風遠遠地把塵土撲在了臉上,雜草全都站立起來,玉米地消失在鋼筋水泥的高架橋下面。

沒過多久,下著大雨的一個下午,秀娥找到了我,說她反悔了,猶猶豫豫地表示她這樣的小人物沒有任何寫下來的必要,後來又改口說希望不要使用她的真實姓名。我嘗試和她溝通,她用手捋了一下被雨滴凝在一起的一股頭髮,一邊口不擇言說出來:「我這一輩子,吃過太多虧,受過太多騙了。」

我這才知道她一直以來是怎麼看待一個外來人的。她把「騙子」這樣的詞用得過於得心應手。

「廣州那次的事,我的婚姻,周圍的慘痛教訓,因為經歷過太多,把我的信任一點點磨沒了。」她結結巴巴地說,「你不知道,即使經過很長的時間,很熟的人,我都很難去相信。」

她說完之後,氣氛很尷尬,她也並沒有試圖安慰我。想起之前網上搜尋仙市古鎮的時候,有個影片裡的採訪,一個當地人模樣的人說這裡的民風淳樸,相互之間和睦可親,「吵架的幾乎沒有,連嘴巴上亂罵的都沒有。」有一瞬間我試圖說服她,想跟她闡述一些道理,一個人沒有必要為她自己不需要的東西欺騙另外一個人,或者隨便什麼解釋性的東西都可以。

但是一隻從房樑上掉下來的大蜘蛛打斷了我的思路,它有拳頭那麼大,腳特別修長,長得像只螃蟹,其實那是「白額高腳蛛」,又叫「白額巨蟹蛛」,對人無害,專治蟑螂。

我還沒來得及說什麼,秀娥閃電一般地彈起來,下意識就抄起倚在門把的掃帚,輕輕一掃,蜘蛛痛苦地縮成一團,再也不動。

窗外此刻天色陰沉,閃電中的陳家祠堂緊鎖著大門,古鎮變得昏黃而模糊。雨季悄然來臨了,隔個十來步,不遠處的碼頭又要慢慢積水了,一旦河水氾濫,那些渡船和駁船就會被衝到岸上來,連同淤泥、爛樹葉和一些髒東西。此地的暴雨災害經年都有,沖毀堤岸、淹沒民房、扼殺田坎,看上去溫柔的雨滴轉眼就有可能演變成驚人的力量。
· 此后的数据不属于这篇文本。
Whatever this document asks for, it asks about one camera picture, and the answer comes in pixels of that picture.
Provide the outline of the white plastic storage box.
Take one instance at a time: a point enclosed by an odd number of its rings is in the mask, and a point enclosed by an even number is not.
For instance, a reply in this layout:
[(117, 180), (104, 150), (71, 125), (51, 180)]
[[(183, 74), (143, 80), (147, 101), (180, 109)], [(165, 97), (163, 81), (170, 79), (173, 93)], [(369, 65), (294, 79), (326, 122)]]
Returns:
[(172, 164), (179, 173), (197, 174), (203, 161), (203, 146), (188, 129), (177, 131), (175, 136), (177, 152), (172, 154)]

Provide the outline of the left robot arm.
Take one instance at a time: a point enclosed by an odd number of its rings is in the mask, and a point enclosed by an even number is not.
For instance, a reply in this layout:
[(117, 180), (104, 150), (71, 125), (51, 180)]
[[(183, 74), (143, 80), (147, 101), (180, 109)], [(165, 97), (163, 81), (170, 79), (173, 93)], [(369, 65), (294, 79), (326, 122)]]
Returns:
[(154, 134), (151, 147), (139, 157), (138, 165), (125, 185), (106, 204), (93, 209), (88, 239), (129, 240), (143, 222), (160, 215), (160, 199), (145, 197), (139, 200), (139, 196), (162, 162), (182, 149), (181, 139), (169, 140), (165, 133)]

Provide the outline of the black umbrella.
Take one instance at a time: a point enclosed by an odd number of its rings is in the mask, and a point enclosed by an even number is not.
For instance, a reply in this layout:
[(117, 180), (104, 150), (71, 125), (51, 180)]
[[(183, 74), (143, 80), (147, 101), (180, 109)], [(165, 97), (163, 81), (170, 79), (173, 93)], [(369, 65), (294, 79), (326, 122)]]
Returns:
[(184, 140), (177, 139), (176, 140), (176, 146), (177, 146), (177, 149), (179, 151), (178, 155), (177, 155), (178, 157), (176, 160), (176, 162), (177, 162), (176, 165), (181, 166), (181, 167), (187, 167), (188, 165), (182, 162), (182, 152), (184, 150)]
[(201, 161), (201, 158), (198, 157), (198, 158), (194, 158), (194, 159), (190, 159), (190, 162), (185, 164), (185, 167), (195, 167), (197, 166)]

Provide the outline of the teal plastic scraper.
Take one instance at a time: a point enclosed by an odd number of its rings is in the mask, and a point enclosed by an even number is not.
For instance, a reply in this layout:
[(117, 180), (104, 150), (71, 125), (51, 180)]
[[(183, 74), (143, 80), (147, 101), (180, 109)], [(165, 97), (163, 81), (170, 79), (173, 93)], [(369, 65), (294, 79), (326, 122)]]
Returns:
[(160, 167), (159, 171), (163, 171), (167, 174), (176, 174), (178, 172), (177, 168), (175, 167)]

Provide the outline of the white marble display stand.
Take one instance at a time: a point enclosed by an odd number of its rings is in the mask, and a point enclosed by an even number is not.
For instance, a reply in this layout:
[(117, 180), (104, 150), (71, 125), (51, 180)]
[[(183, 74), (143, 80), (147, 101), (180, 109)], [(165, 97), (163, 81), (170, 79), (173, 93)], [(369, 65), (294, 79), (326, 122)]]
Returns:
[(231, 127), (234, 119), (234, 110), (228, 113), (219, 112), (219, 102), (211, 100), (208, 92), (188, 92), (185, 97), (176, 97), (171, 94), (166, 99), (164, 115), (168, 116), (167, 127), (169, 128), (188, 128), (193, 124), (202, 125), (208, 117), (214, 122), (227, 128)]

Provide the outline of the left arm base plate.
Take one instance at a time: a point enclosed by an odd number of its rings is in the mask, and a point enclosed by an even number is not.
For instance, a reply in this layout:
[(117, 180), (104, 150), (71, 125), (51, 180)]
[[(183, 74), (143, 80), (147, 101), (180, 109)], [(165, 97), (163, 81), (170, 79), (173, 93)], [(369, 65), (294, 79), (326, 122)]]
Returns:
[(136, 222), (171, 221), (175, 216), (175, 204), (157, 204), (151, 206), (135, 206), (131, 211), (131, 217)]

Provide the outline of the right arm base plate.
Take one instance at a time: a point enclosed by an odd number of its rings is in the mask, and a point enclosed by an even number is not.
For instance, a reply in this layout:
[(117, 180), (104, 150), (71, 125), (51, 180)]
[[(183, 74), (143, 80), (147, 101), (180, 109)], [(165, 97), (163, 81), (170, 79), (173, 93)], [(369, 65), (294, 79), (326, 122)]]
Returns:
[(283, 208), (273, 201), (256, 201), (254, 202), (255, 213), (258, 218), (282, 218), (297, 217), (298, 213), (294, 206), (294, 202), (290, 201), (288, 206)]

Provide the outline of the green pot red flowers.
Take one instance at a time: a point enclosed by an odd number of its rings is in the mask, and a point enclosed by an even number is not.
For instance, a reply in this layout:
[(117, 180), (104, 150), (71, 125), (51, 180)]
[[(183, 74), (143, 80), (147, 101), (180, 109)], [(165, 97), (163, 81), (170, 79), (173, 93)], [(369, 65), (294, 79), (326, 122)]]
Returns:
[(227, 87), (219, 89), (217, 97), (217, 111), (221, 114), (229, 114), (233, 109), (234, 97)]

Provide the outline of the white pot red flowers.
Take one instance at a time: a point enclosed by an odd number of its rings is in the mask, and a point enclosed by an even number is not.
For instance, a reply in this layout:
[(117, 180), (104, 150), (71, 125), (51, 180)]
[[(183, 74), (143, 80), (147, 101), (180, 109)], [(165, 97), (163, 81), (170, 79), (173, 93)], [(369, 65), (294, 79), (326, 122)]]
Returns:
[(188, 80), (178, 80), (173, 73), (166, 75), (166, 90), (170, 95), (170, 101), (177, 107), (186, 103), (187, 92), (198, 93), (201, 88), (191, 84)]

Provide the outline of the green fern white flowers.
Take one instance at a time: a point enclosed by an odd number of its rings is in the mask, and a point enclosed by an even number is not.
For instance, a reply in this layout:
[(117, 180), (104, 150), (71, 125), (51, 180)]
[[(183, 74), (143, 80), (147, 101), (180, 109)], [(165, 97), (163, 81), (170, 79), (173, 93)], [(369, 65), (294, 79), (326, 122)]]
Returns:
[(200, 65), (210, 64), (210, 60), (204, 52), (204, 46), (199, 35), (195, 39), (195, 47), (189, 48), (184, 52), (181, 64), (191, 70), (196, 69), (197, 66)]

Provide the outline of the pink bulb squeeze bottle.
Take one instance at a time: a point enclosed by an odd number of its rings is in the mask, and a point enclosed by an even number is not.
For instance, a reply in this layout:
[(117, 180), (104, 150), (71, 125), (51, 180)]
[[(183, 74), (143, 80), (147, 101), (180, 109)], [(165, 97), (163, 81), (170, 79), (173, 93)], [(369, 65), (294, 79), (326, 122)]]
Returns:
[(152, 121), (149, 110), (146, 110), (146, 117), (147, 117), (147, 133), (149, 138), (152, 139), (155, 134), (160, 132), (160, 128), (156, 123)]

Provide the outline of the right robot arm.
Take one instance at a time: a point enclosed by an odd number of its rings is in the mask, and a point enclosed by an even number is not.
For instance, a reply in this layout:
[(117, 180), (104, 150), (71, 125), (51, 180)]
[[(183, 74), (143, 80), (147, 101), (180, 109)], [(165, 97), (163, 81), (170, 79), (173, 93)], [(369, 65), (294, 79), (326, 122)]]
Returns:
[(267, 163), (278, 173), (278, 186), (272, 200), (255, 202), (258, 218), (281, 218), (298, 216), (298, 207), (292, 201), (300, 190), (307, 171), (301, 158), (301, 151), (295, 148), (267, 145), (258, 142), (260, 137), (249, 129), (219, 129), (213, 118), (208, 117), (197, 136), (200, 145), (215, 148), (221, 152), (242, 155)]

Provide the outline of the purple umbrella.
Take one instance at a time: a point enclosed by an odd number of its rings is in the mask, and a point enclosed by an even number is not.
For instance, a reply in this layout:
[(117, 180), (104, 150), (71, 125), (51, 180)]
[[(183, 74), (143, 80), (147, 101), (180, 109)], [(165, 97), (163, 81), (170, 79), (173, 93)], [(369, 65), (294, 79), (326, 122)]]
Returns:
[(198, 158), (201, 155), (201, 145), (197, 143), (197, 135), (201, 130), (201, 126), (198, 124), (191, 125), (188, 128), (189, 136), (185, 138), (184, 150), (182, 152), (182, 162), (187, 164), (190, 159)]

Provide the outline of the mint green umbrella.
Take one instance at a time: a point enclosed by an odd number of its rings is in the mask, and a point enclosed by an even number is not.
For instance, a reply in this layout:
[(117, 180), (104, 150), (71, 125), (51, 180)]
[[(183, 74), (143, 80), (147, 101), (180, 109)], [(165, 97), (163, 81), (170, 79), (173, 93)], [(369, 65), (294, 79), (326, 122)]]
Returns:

秀娥說過,她家曾經就住在河邊,被上漲的河水沖走過麥子、牛、被子……看風水的說「需要有靠山」,他們這才搬到地勢更高一點的地方。

豆大的雨點驟然降臨,屋頂的瓦顯然還沒有做好準備,縫隙裡「滴滴答答」漏下來一些水,還有的乾脆砸在了老舊的橫樑木上。我們都僵在那裡了,彷彿一同沉入了河底。門推開了半扇,光線深沉而黯淡,空氣中飄來雨水夾雜著河水的腥臭味道,秀娥一邊搖著頭,一邊往後退,整個肢體語言都寫滿了畏怯和懷疑,一道深長的抬頭紋卻出賣了她內心的悽苦。